TGA profiles of membrane samples.

Figure 12

TGA profiles of membrane samples.

Surface morphology

The lumen and shell side surfaces as well as cross-sections of the hollow fibre samples were microscopically analysed for any signs of damage by high resolution SEM. Not any significant defects, cracks, or deposits (foulants) were observed on the shell side surface sample (at ∼×1,000 magnification) and cross-sections (at ×800 magnification) (Figure 13).
Figure 13

SEM images of shell side surface and cross-sections of the hollow fibre samples: (a) shell side surface of virgin membrane; (b) shell side surface of the aged membrane; (c) cross-section of the virgin membrane; and (d) cross-section of the aged membrane.

Figure 13

SEM images of shell side surface and cross-sections of the hollow fibre samples: (a) shell side surface of virgin membrane; (b) shell side surface of the aged membrane; (c) cross-section of the virgin membrane; and (d) cross-section of the aged membrane.

SEM images of the lumen side surface showed that the lumen surface of the top, middle and bottom samples were visibly rougher compared with the reference sample's surface (Figure 14). This observation is consistent with the results obtained via AFM analysis. At a magnification levels of ∼×1,000, tiny cracks were observed on all samples. It should be noted that these cracks could be caused by sample preparation and were unavoidable given the necessity for the samples to be cut to expose the lumen side surface for analysis.
Figure 14

SEM images of the lumen side surfaces of: (a) top; (b) middle; (c) bottom; and (d) reference.

Figure 14

SEM images of the lumen side surfaces of: (a) top; (b) middle; (c) bottom; and (d) reference.

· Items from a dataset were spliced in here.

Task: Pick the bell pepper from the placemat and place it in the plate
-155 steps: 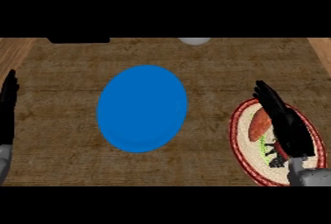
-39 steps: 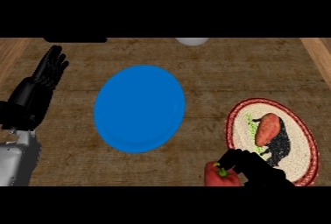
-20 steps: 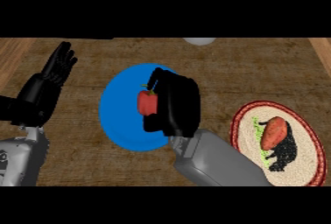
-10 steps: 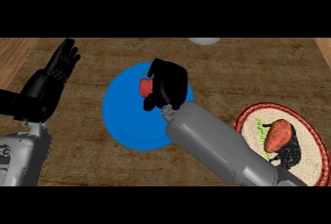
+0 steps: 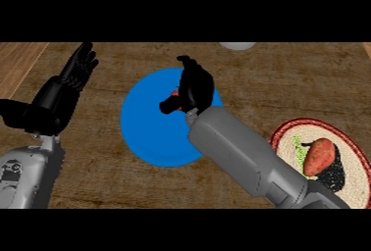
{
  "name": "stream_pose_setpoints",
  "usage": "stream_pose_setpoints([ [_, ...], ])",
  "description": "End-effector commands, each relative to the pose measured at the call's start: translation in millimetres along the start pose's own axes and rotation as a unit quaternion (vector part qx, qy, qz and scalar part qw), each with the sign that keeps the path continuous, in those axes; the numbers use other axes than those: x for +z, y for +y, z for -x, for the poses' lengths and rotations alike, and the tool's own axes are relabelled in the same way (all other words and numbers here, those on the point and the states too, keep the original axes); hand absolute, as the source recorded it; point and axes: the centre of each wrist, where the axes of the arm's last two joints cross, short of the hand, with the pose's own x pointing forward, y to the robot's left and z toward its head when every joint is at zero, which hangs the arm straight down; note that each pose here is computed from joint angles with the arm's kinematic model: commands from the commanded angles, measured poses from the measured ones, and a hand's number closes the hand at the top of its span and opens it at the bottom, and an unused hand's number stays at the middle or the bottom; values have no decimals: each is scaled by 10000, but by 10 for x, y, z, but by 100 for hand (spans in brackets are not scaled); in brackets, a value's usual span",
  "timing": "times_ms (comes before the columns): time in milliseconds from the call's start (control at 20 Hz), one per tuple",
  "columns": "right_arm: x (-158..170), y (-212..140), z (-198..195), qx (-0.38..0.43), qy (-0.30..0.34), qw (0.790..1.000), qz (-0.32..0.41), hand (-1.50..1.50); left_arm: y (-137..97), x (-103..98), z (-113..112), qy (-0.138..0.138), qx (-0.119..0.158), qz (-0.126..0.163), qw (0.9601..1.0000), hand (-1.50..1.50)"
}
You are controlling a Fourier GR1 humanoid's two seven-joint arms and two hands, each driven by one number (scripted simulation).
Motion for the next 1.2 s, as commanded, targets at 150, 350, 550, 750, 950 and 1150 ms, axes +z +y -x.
stream_pose_setpoints([
  [150, -79, -21, 2, -1203, -251, 9890, 825, -150, -111, -25, -53, 23, 6, 47, 10000, 0],
  [350, 53, -36, -62, -1960, -317, 9763, 866, -150, -49, 75, 77, 69, 9, -90, 9999, 0],
  [550, 7, -64, -2, -2465, -178, 9611, 1232, -150, 116, 189, 136, 98, -20, -116, 9999, 0],
  [750, 95, -87, 92, -2803, -126, 9526, 1177, -150, 343, 195, 114, 225, -50, -369, 9991, 0],
  [950, 203, -117, 467, -2979, -165, 9469, 1198, -150, 226, 295, 190, 283, -19, -441, 9986, 0],
  [1150, 224, -441, 851, -2953, -412, 9456, 1306, -150, 241, 176, 154, 298, -55, -535, 9981, 0],
])
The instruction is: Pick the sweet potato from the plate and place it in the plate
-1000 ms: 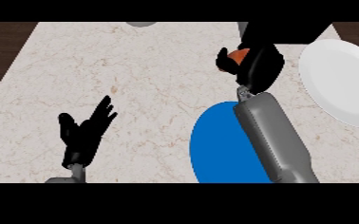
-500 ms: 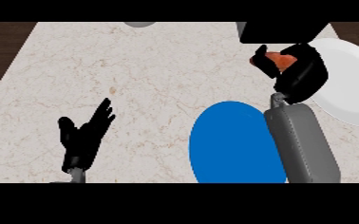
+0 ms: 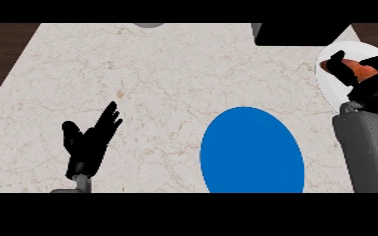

A further analysis on the elemental composition was conducted using EDS. Similar spectra with three elements, carbon, oxygen, and sulphur, were obtained for all samples analysed (Figure 15). Given that EDS detected no other elements, it can be concluded that there were neither signs of fouling on the lumen side surface of all the membrane fibre samples nor traces of CIP by-products further reinforcing the conclusion that the cracks were caused by sample preparation and not by chemical ageing.
Figure 15

EDS spectra of the lumen side surfaces.

Figure 15

EDS spectra of the lumen side surfaces.

CONCLUSIONS

A total of 12 months’ operational data were collected from a pilot plant located at Görvälnverket water treatment plant (WTP) in Sweden. The DOC removal efficiency was significantly improved by 87.8% using the hollow fibre membrane filtration when compared with the existing treatment (flocculation, sand filtration and granular activated carbon) currently used in the WTP. A membrane autopsy was conducted on samples obtained from the top, middle and bottom sections of the module. Autopsy results showed that no substantial changes were detected for samples obtained from the different sections of the aged membrane and were very similar to the reference sample. Membrane ageing was the main cause for the minimal changes in the Young's Modulus and the lumen surface's contact angle. However, the effects of these changes would have an insignificant impact on the membrane's overall integrity and performance. Therefore, it can be concluded that the hollow fibre membranes are reliable and capable of providing safe drinking water for the northern part of the Swedish capital of Stockholm.